Task objective: Transcribe each line below without altering anything.

- Opening Delimiter -

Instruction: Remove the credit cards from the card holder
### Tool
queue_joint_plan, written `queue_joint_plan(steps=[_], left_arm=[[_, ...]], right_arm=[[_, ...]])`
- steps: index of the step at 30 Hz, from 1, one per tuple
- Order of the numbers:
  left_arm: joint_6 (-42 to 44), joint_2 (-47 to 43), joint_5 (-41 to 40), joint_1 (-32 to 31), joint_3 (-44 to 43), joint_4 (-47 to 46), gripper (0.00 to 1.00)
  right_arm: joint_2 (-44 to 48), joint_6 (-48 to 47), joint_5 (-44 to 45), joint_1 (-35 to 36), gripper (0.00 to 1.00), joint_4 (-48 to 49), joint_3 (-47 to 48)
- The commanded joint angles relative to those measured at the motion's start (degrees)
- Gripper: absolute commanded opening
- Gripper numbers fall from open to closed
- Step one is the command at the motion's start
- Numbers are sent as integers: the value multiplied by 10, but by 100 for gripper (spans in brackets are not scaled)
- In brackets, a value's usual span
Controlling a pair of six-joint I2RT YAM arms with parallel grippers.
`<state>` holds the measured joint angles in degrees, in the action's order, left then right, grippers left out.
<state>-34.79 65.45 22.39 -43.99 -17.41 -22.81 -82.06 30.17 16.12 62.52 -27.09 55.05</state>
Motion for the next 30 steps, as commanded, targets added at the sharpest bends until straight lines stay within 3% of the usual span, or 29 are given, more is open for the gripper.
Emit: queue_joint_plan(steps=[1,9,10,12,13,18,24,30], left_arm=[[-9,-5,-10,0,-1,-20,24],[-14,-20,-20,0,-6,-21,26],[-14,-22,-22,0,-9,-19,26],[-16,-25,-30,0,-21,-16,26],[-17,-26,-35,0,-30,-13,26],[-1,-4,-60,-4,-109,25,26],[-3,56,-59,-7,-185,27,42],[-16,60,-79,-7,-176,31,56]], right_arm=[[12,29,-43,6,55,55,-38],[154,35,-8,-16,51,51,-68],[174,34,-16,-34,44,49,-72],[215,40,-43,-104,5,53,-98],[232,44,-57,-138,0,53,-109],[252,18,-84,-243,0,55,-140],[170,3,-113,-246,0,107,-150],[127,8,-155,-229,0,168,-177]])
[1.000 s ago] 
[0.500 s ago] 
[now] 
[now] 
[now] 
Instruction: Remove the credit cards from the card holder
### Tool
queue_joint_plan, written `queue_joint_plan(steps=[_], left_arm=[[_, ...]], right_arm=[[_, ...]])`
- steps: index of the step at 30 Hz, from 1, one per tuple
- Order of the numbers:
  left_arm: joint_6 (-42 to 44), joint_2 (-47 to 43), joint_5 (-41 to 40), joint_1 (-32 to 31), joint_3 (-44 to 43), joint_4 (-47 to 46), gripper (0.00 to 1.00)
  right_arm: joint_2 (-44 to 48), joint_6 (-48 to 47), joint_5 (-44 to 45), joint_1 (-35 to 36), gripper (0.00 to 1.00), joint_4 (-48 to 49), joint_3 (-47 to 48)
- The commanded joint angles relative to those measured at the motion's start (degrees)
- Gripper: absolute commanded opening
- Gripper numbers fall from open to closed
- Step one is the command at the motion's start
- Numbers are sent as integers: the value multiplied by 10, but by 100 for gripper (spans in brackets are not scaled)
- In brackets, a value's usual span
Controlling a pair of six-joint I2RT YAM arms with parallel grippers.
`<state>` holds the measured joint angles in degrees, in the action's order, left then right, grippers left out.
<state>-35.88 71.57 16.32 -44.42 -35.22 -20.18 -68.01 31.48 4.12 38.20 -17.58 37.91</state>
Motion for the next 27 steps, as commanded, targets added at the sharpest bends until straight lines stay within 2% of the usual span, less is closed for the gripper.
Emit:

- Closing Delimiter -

Result below:
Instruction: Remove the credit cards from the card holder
### Tool
queue_joint_plan, written `queue_joint_plan(steps=[_], left_arm=[[_, ...]], right_arm=[[_, ...]])`
- steps: index of the step at 30 Hz, from 1, one per tuple
- Order of the numbers:
  left_arm: joint_6 (-42 to 44), joint_2 (-47 to 43), joint_5 (-41 to 40), joint_1 (-32 to 31), joint_3 (-44 to 43), joint_4 (-47 to 46), gripper (0.00 to 1.00)
  right_arm: joint_2 (-44 to 48), joint_6 (-48 to 47), joint_5 (-44 to 45), joint_1 (-35 to 36), gripper (0.00 to 1.00), joint_4 (-48 to 49), joint_3 (-47 to 48)
- The commanded joint angles relative to those measured at the motion's start (degrees)
- Gripper: absolute commanded opening
- Gripper numbers fall from open to closed
- Step one is the command at the motion's start
- Numbers are sent as integers: the value multiplied by 10, but by 100 for gripper (spans in brackets are not scaled)
- In brackets, a value's usual span
Controlling a pair of six-joint I2RT YAM arms with parallel grippers.
`<state>` holds the measured joint angles in degrees, in the action's order, left then right, grippers left out.
<state>-34.79 65.45 22.39 -43.99 -17.41 -22.81 -82.06 30.17 16.12 62.52 -27.09 55.05</state>
Motion for the next 30 steps, as commanded, targets added at the sharpest bends until straight lines stay within 3% of the usual span, or 29 are given, more is open for the gripper.
Emit: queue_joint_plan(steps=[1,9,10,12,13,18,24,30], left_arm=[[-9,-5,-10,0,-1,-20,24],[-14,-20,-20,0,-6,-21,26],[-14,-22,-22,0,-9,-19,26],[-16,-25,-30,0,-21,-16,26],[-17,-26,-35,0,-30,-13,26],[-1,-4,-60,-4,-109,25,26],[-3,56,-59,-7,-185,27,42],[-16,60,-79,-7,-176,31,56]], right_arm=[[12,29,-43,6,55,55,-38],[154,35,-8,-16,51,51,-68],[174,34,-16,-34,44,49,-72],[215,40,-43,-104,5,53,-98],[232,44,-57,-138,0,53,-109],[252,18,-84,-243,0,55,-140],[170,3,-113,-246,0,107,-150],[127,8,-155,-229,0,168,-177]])
[1.000 s ago] 
[0.500 s ago] 
[now] 
[now] 
[now] 
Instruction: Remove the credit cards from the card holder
### Tool
queue_joint_plan, written `queue_joint_plan(steps=[_], left_arm=[[_, ...]], right_arm=[[_, ...]])`
- steps: index of the step at 30 Hz, from 1, one per tuple
- Order of the numbers:
  left_arm: joint_6 (-42 to 44), joint_2 (-47 to 43), joint_5 (-41 to 40), joint_1 (-32 to 31), joint_3 (-44 to 43), joint_4 (-47 to 46), gripper (0.00 to 1.00)
  right_arm: joint_2 (-44 to 48), joint_6 (-48 to 47), joint_5 (-44 to 45), joint_1 (-35 to 36), gripper (0.00 to 1.00), joint_4 (-48 to 49), joint_3 (-47 to 48)
- The commanded joint angles relative to those measured at the motion's start (degrees)
- Gripper: absolute commanded opening
- Gripper numbers fall from open to closed
- Step one is the command at the motion's start
- Numbers are sent as integers: the value multiplied by 10, but by 100 for gripper (spans in brackets are not scaled)
- In brackets, a value's usual span
Controlling a pair of six-joint I2RT YAM arms with parallel grippers.
`<state>` holds the measured joint angles in degrees, in the action's order, left then right, grippers left out.
<state>-35.88 71.57 16.32 -44.42 -35.22 -20.18 -68.01 31.48 4.12 38.20 -17.58 37.91</state>
Motion for the next 27 steps, as commanded, targets added at the sharpest bends until straight lines stay within 2% of the usual span, less is closed for the gripper.
Emit:

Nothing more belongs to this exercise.